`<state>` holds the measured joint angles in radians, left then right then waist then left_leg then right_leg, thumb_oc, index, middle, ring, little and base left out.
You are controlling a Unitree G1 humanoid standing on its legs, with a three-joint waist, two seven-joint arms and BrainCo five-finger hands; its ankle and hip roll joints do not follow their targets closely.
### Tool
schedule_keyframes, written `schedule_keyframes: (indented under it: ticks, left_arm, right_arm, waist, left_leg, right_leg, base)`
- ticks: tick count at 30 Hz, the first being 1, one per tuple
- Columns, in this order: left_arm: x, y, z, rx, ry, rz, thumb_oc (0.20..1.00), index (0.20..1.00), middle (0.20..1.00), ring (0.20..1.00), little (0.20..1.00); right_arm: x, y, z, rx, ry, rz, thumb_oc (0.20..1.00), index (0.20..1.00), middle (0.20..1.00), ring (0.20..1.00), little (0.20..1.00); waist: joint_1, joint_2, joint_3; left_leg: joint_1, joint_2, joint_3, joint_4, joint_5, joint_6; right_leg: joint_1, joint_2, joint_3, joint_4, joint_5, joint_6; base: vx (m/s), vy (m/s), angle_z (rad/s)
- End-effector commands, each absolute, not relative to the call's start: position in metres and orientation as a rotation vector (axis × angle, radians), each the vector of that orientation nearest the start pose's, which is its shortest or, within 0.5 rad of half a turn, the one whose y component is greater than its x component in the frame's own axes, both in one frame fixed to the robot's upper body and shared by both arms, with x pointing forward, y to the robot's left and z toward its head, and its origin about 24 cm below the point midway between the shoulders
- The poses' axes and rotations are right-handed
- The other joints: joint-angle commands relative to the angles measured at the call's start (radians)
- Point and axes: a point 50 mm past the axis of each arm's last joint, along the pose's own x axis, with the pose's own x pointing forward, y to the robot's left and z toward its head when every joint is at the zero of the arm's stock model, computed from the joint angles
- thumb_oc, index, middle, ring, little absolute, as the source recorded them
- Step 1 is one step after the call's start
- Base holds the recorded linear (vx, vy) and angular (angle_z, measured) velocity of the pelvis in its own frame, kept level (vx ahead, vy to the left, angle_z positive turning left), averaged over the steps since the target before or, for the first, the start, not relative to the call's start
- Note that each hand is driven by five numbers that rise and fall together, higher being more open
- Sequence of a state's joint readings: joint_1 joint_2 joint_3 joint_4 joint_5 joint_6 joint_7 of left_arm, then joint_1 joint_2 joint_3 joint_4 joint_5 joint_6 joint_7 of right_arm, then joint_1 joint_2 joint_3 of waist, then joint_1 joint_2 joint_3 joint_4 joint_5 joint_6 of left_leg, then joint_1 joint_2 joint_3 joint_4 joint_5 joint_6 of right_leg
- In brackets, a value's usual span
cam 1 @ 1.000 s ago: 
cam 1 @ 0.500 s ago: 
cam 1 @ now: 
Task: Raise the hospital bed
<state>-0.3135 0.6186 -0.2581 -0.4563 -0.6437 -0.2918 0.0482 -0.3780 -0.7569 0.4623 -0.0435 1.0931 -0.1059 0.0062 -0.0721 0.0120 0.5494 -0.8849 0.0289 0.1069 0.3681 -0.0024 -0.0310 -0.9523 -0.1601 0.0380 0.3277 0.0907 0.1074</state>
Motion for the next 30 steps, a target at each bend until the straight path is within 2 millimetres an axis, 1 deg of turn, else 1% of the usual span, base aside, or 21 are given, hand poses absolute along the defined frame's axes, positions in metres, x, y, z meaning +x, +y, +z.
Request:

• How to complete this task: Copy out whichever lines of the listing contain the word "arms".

• Solution to this task:
You are controlling a Unitree G1 humanoid standing on its legs, with a three-joint waist, two seven-joint arms and BrainCo five-finger hands; its ankle and hip roll joints do not follow their targets closely.
- End-effector commands, each absolute, not relative to the call's start: position in metres and orientation as a rotation vector (axis × angle, radians), each the vector of that orientation nearest the start pose's, which is its shortest or, within 0.5 rad of half a turn, the one whose y component is greater than its x component in the frame's own axes, both in one frame fixed to the robot's upper body and shared by both arms, with x pointing forward, y to the robot's left and z toward its head, and its origin about 24 cm below the point midway between the shoulders

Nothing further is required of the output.